To comprehend the absurdity of this maneuver, one needs to understand the basics of filing an amended return. To amend a 2010 NYS return, for example, a NY resident would file a 2010 Form IT-201-X. One must file a hard copy of the return; NYS (and the IRS) does not accept amended returns electronically. Upon receipt, NYS almost certainly will examine Line 83, Reason(s) for amending your return. A couple of common reasons for filing an amended return include inadvertent omission of an income item or a federal change. Ms. Karlsberg’s reason, however, was anything but common: She believed gambling losses were not subject to the section 613(f) limitation, despite several NYS court decisions clearly holding otherwise.
Of course, NYS disallowed her claims for refund, and the parties ended up in court. Ms. Karlsberg presented these arguments:
- 1. The doctrine of federal conformity prohibits NYS from limiting the itemized deduction of gambling losses beyond the extent imposed by the Internal Revenue Code; and
- 2. Publication 140-w does not specifically state that the limitation on NYS itemized deductions based upon AGI applies to gambling losses.

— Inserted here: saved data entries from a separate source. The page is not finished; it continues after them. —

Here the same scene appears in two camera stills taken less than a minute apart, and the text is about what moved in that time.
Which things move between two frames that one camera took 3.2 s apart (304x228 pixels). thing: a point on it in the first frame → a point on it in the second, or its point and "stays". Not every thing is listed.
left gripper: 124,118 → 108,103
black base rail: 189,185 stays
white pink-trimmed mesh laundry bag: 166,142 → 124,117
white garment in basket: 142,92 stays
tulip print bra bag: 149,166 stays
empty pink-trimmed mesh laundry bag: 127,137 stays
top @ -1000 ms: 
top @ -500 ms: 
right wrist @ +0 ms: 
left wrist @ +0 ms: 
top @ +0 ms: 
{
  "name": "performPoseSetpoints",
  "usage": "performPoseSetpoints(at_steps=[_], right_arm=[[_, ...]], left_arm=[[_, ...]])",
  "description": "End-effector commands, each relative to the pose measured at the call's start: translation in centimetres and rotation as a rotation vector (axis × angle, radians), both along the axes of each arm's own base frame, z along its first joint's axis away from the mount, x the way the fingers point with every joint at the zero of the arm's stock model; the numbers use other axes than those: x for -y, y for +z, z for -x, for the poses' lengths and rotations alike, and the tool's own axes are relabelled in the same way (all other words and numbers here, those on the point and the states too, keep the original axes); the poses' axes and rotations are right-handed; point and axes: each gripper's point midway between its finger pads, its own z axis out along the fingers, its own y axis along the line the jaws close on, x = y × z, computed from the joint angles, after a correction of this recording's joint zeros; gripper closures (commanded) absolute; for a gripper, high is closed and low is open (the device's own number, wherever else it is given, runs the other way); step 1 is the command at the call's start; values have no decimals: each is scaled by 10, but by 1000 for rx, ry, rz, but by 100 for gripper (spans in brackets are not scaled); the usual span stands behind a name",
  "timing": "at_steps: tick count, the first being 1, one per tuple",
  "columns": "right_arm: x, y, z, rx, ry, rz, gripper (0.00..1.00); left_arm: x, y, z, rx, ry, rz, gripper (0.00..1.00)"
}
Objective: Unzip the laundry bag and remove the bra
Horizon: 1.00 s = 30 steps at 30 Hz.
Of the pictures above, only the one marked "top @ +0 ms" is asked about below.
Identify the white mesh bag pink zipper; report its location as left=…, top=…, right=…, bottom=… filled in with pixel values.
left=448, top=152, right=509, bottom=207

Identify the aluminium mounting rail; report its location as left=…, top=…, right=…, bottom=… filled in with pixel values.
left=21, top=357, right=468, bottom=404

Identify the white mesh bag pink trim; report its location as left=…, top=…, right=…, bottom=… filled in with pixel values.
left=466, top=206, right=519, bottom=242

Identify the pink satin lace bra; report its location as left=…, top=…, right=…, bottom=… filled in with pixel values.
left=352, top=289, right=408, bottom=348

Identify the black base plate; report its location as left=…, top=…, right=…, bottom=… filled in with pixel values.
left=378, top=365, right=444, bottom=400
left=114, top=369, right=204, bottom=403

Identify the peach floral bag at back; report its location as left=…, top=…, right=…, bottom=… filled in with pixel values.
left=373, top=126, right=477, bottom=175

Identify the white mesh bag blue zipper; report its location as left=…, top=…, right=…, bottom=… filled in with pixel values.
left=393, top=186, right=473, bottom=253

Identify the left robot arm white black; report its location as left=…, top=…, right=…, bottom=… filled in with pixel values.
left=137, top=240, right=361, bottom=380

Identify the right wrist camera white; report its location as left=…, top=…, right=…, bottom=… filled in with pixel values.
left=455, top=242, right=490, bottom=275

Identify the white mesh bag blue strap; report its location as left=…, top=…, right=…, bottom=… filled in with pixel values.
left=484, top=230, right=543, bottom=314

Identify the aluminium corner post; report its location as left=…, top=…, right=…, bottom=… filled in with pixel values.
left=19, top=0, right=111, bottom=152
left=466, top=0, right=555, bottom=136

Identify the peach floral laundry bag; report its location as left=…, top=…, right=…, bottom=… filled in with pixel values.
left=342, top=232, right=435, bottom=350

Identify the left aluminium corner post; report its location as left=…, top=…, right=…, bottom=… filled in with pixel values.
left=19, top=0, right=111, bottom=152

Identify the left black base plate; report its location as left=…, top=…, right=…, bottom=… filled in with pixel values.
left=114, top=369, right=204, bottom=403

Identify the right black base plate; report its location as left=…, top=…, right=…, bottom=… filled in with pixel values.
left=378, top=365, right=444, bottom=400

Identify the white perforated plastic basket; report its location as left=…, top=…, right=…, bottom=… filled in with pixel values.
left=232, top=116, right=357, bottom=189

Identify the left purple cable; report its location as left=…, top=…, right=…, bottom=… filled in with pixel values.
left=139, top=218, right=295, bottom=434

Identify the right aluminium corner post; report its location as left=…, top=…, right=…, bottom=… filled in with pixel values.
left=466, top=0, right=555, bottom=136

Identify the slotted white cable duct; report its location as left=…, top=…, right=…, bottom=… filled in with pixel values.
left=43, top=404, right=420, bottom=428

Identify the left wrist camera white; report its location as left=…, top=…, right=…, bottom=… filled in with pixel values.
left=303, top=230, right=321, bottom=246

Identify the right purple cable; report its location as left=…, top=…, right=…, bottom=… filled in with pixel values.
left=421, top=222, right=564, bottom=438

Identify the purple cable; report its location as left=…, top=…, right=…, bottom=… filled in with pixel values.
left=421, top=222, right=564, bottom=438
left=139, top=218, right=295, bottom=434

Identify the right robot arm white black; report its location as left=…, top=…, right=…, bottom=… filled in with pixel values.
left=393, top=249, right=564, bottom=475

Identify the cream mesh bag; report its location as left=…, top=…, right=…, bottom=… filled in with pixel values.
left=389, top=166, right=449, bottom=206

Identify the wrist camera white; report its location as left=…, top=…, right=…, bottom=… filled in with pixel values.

She lost on the first point because section 615(f) explicitly reduces all itemized deductions based on AGI, while federal law excepts only certain items from the reduction of itemized deductions. She lost on the second point because the statute is binding, and a publication issued by the NYS Department of Taxation and Finance is not.
Lose once, lose twice. Actually, the taxpayer lost three times in this case: (1) Decision by the Administrative Law Judge; (2) Affirmation on appeal to the Tax Appeals Tribunal; and (3) Affirmation on a second appeal to the Appellate Division of the Third Judicial Department. I strongly suspect the taxpayer won’t gamble on another appeal to the Court of Appeals to learn whether the phrase “Fourth Time’s a Charm” produces a winning wager. The odds aren’t high.
As a final note, for the 2011 and 2012 tax years, NYS has further exacerbated its treatment of recreational gamblers. Well, rather successful ones. If the taxpayer’s AGI exceeds $10 million, the NYS itemized deduction is limited to 25% of the federal itemized deduction for charitable contributions.